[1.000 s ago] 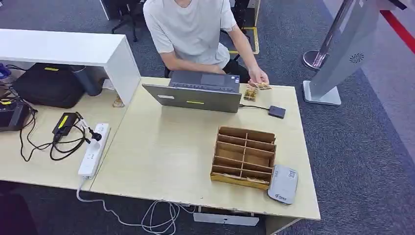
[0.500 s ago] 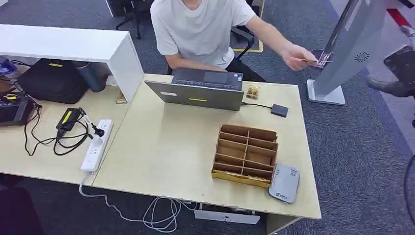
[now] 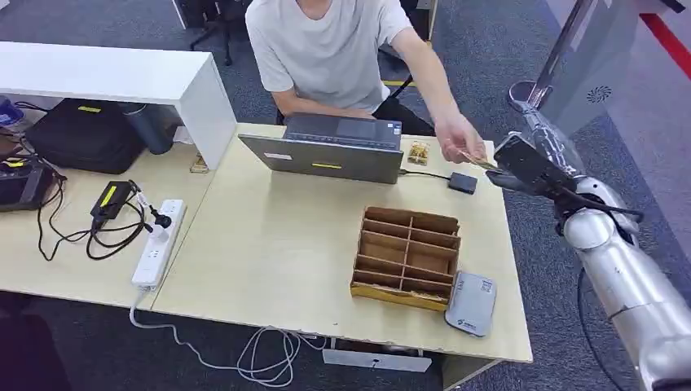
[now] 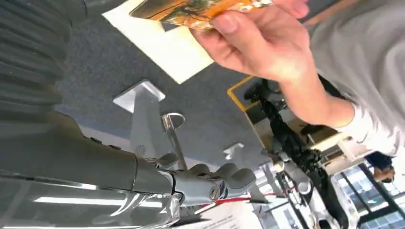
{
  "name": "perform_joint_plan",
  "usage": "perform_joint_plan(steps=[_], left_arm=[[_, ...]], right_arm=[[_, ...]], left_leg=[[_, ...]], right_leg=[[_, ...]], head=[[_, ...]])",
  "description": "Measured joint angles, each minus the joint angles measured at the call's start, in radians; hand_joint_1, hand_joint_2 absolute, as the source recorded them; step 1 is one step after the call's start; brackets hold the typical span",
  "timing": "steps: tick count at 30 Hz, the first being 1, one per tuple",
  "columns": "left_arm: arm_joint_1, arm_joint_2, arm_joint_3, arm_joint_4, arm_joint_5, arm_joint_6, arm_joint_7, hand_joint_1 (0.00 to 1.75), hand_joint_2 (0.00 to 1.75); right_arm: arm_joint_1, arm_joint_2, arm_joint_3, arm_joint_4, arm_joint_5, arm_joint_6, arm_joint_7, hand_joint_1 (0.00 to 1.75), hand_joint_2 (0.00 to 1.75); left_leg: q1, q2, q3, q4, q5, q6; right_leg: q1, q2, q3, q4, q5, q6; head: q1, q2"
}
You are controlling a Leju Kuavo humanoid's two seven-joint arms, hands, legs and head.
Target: Pass the card to the sensor for recognition and then transmit it.
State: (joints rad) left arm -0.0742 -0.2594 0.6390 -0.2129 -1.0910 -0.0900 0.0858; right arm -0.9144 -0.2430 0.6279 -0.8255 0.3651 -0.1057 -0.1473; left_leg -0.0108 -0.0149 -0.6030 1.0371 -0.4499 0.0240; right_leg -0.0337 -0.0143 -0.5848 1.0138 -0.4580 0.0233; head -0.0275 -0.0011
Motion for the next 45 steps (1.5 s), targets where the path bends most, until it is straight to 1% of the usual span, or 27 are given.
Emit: perform_joint_plan(steps=[1,2,11,33,36,39,40,43,45], left_arm=[[-0.001,0.0,0.0,0.0,0.003,-0.006,0.0,0.0,1.75],[-0.002,0.0,0.0,0.0,0.004,-0.011,-0.001,0.0,1.75],[-0.004,0.0,0.0,0.0,0.013,-0.019,-0.011,0.0,1.75],[-0.004,0.0,0.0,0.0,0.014,-0.027,-0.016,0.0,1.75],[-0.003,0.0,0.002,0.0,0.014,-0.032,-0.027,0.0,1.75],[0.004,0.002,0.003,0.0,0.011,-0.032,-0.066,0.0,1.75],[0.006,0.002,0.004,0.0,0.012,-0.03,-0.077,0.0,1.75],[0.007,0.003,0.011,0.0,0.019,-0.028,-0.081,0.0,1.75],[0.008,0.002,0.02,0.0,0.032,-0.025,-0.081,0.0,1.75]], right_arm=[[0.002,0.004,0.003,0.003,0.0,0.0,0.0,0.0,1.75],[0.003,0.008,0.006,0.005,0.0,0.0,-0.001,1.75,1.75],[0.024,0.019,0.014,0.01,-0.018,-0.013,-0.024,1.75,1.75],[0.035,0.019,0.013,0.01,-0.021,-0.016,-0.027,1.75,1.75],[0.036,0.019,0.011,0.01,-0.023,-0.013,-0.031,1.75,1.75],[0.04,0.019,0.008,0.01,-0.027,-0.015,-0.036,1.75,1.75],[0.043,0.019,0.006,0.01,-0.028,-0.018,-0.041,1.75,1.75],[0.07,0.009,-0.007,-0.004,-0.029,-0.038,-0.07,1.75,1.75],[0.132,-0.022,-0.028,-0.065,-0.035,-0.069,-0.096,1.75,1.75]], left_leg=[[0.0,0.0,0.0,0.0,0.0,0.0],[0.0,0.0,0.0,0.0,0.0,0.0],[0.0,0.0,0.0,0.0,0.0,0.0],[-0.001,-0.001,-0.001,0.0,0.001,0.0],[-0.001,-0.001,-0.001,0.0,0.001,0.0],[-0.001,-0.001,-0.001,0.0,0.001,0.0],[-0.001,-0.001,-0.001,0.0,0.001,0.0],[-0.001,-0.002,0.0,0.0,0.001,0.0],[-0.001,-0.006,0.0,0.001,0.001,0.0]], right_leg=[[0.0,0.0,0.0,0.0,0.0,0.0],[0.0,0.0,0.0,0.0,0.0,0.0],[0.0,0.0,0.0,0.0,0.0,0.0],[0.0,-0.001,-0.001,0.0,0.001,-0.001],[0.0,-0.001,-0.001,0.0,0.001,-0.001],[-0.001,0.0,-0.001,0.0,0.001,-0.001],[-0.001,0.0,-0.001,0.0,0.001,-0.001],[-0.001,-0.001,-0.001,-0.001,0.001,-0.001],[-0.001,-0.005,0.0,-0.002,0.0,0.0]], head=[[0.0,0.0],[0.0,0.0],[0.0,0.0],[0.0,0.0],[0.0,0.0],[0.0,0.0],[0.0,0.0],[-0.001,0.0],[-0.001,0.0]])
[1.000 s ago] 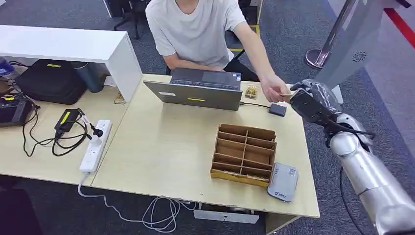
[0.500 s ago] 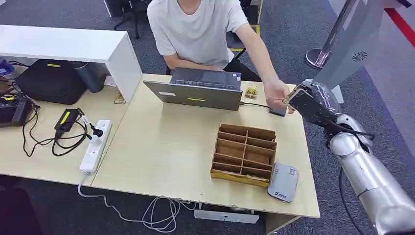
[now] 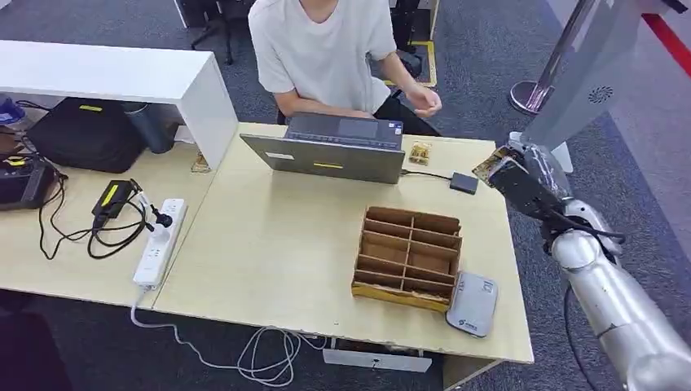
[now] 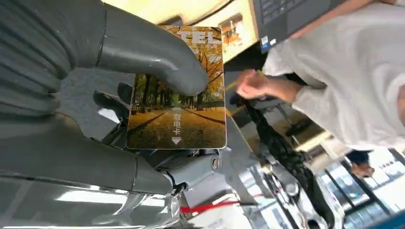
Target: Pass the card to the sensor for recognition and then transmit it.
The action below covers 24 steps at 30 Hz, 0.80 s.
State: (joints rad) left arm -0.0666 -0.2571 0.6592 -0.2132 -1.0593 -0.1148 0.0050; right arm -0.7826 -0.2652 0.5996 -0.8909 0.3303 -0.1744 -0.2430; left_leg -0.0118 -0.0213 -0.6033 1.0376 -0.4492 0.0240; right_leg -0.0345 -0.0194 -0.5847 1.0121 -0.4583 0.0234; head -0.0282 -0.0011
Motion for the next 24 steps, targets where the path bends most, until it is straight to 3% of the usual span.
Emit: perform_joint_plan(steps=[7,13,18,24], left_arm=[[0.003,-0.005,0.033,0.0,0.025,0.034,-0.005,0.0,1.75],[0.006,-0.008,0.056,0.0,0.027,0.042,-0.005,0.0,1.75],[0.007,-0.008,0.064,0.0,0.024,0.044,-0.004,0.0,1.75],[0.007,-0.008,0.064,0.0,0.008,0.044,0.012,0.0,1.75]], right_arm=[[0.382,-0.133,-0.157,-0.289,0.052,-0.059,-0.083,1.75,1.75],[0.679,-0.157,-0.294,-0.482,0.163,-0.093,-0.116,1.75,1.75],[0.796,-0.157,-0.341,-0.558,0.197,-0.107,-0.115,1.75,1.75],[0.83,-0.136,-0.34,-0.527,0.272,-0.139,-0.103,1.75,1.75]], left_leg=[[0.0,-0.005,-0.002,0.0,-0.003,0.003],[0.0,-0.003,-0.002,-0.001,-0.006,0.002],[0.0,0.001,-0.001,-0.001,-0.006,0.002],[0.0,0.004,0.0,-0.001,-0.006,0.002]], right_leg=[[0.0,-0.005,0.002,-0.003,-0.002,0.002],[0.0,-0.003,0.001,-0.003,-0.003,0.002],[0.0,0.0,0.001,-0.003,-0.003,0.002],[0.0,0.002,0.002,-0.003,-0.003,0.002]], head=[[0.0,0.0],[0.0,0.0],[0.0,0.0],[0.0,0.0]])
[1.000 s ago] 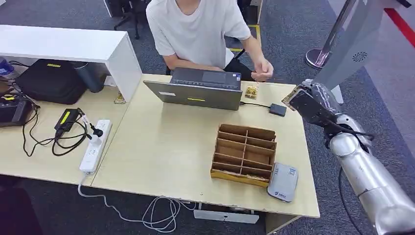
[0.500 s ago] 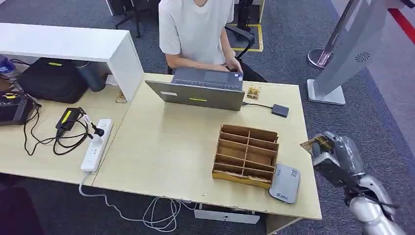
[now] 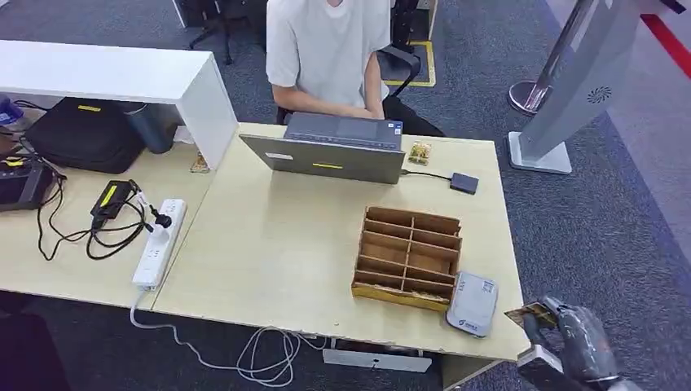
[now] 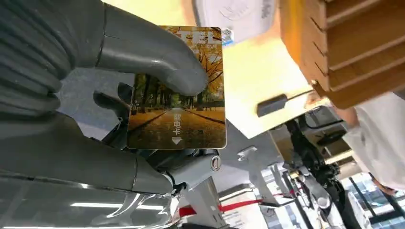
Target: Pass the card to the sensor for recognition and then transmit it.
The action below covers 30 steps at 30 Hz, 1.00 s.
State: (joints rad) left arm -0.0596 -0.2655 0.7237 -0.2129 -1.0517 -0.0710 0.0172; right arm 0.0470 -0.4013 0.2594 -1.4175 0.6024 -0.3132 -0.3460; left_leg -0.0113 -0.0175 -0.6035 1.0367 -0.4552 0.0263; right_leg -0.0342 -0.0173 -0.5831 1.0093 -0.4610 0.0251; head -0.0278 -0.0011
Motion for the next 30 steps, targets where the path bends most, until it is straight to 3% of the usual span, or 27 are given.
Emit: perform_joint_plan(steps=[9,18,30], left_arm=[[-0.001,0.0,0.0,0.0,-0.027,-0.004,0.014,0.0,1.75],[-0.002,0.0,0.0,0.0,-0.039,-0.005,0.017,0.0,1.75],[-0.005,0.0,0.0,0.0,-0.051,-0.008,0.029,0.0,1.75]], right_arm=[[-0.059,0.083,0.062,0.156,0.076,-0.034,0.017,1.75,1.75],[-0.154,0.127,0.088,0.254,0.049,-0.029,0.013,1.75,1.75],[-0.296,0.114,0.097,0.229,-0.018,0.0,0.045,1.75,1.75]], left_leg=[[0.0,0.001,0.0,0.0,0.001,-0.001],[0.0,0.001,0.001,0.0,0.001,-0.001],[0.0,0.003,0.001,0.0,0.002,-0.002]], right_leg=[[0.0,0.0,0.0,0.0,0.0,0.0],[0.0,0.001,0.0,0.0,0.001,-0.001],[0.0,0.003,0.0,0.001,0.002,-0.001]], head=[[0.0,0.0],[0.0,0.0],[0.0,0.0]])
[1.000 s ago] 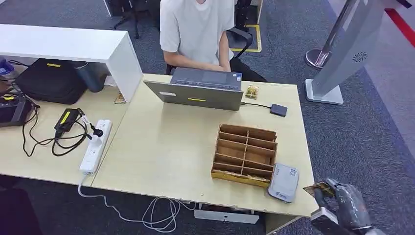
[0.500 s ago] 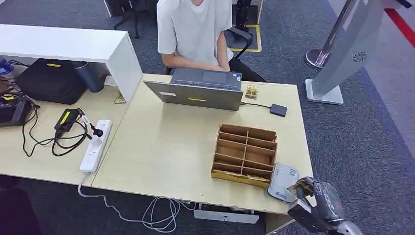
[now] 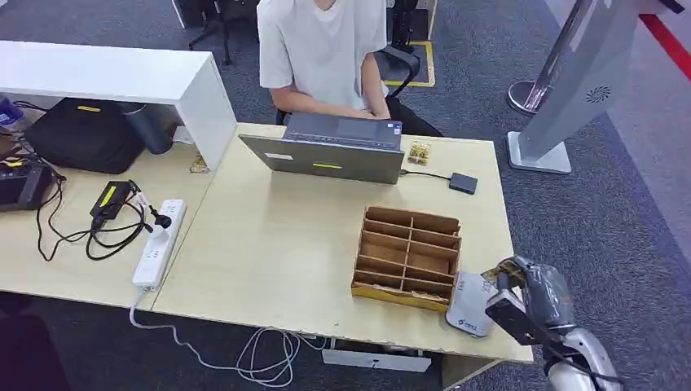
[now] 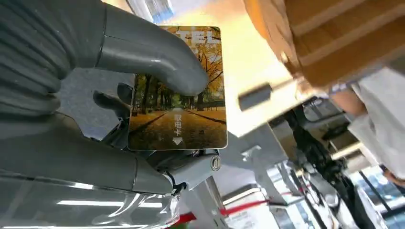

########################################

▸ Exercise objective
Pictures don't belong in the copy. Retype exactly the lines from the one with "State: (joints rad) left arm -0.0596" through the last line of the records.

▸ Reply
State: (joints rad) left arm -0.0596 -0.2655 0.7237 -0.2129 -1.0517 -0.0710 0.0172; right arm 0.0470 -0.4013 0.2594 -1.4175 0.6024 -0.3132 -0.3460; left_leg -0.0113 -0.0175 -0.6035 1.0367 -0.4552 0.0263; right_leg -0.0342 -0.0173 -0.5831 1.0093 -0.4610 0.0251; head -0.0278 -0.0011
Motion for the next 30 steps, targets where the path bends most, until it is straight to 3% of the usual span, or 27 are given.
Emit: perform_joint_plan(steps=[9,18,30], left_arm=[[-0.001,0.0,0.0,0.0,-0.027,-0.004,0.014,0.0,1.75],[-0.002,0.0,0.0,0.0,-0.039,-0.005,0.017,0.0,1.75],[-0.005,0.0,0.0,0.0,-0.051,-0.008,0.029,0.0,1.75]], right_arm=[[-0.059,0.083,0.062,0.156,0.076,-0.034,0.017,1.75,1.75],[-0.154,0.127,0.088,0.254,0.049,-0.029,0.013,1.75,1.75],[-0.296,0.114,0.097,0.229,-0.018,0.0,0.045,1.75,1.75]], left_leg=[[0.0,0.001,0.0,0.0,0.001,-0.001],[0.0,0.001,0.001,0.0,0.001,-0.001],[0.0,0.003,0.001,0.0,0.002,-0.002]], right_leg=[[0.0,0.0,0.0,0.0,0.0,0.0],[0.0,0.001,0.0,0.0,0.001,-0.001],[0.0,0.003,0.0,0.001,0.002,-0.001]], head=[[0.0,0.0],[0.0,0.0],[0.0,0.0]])
[1.000 s ago] 
[0.500 s ago] 
[now] 
[now] 

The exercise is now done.